### Requirement
Could you set down exactly the lines of the data below, starting at the one that holds "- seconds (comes" and ending at the one that holds "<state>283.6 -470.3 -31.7", both included, and only those?

------ Data section

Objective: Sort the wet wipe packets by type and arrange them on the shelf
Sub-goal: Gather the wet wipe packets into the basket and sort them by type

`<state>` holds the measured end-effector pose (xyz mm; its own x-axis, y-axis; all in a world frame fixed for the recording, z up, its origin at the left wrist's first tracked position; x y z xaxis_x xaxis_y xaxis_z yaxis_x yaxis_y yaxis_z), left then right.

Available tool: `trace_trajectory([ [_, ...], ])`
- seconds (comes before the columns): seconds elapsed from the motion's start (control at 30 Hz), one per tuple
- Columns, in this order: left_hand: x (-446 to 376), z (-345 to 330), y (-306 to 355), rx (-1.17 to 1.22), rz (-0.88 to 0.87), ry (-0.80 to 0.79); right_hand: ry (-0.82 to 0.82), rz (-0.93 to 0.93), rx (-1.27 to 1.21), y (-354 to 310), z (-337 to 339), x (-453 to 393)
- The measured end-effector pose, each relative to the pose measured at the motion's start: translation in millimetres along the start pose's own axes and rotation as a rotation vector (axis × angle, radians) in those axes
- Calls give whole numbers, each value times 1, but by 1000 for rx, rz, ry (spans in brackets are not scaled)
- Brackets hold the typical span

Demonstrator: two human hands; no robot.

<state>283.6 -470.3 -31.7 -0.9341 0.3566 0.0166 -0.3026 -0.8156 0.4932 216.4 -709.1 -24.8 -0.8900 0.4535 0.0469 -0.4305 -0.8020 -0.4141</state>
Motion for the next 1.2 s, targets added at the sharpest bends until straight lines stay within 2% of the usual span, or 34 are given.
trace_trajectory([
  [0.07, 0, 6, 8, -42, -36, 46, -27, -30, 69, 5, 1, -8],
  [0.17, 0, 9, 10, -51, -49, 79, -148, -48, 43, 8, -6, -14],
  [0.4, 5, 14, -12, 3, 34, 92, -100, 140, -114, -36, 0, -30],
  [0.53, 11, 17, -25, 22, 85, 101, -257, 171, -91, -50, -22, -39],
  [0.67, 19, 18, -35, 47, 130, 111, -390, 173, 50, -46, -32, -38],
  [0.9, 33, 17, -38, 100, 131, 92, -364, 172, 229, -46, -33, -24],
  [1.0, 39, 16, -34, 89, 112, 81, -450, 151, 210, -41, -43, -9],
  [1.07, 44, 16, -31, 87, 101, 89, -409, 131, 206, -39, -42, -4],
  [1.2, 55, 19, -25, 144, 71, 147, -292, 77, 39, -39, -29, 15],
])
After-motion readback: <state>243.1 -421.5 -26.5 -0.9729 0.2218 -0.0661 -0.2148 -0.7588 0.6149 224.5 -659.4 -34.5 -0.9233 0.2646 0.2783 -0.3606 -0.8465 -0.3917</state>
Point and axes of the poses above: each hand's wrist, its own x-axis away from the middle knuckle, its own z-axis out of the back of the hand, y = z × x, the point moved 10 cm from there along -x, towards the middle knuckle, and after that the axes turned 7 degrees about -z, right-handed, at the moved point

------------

### Response area
- seconds (comes before the columns): seconds elapsed from the motion's start (control at 30 Hz), one per tuple
- Columns, in this order: left_hand: x (-446 to 376), z (-345 to 330), y (-306 to 355), rx (-1.17 to 1.22), rz (-0.88 to 0.87), ry (-0.80 to 0.79); right_hand: ry (-0.82 to 0.82), rz (-0.93 to 0.93), rx (-1.27 to 1.21), y (-354 to 310), z (-337 to 339), x (-453 to 393)
- The measured end-effector pose, each relative to the pose measured at the motion's start: translation in millimetres along the start pose's own axes and rotation as a rotation vector (axis × angle, radians) in those axes
- Calls give whole numbers, each value times 1, but by 1000 for rx, rz, ry (spans in brackets are not scaled)
- Brackets hold the typical span

Demonstrator: two human hands; no robot.

<state>283.6 -470.3 -31.7 -0.9341 0.3566 0.0166 -0.3026 -0.8156 0.4932 216.4 -709.1 -24.8 -0.8900 0.4535 0.0469 -0.4305 -0.8020 -0.4141</state>

The exercise requires nothing more.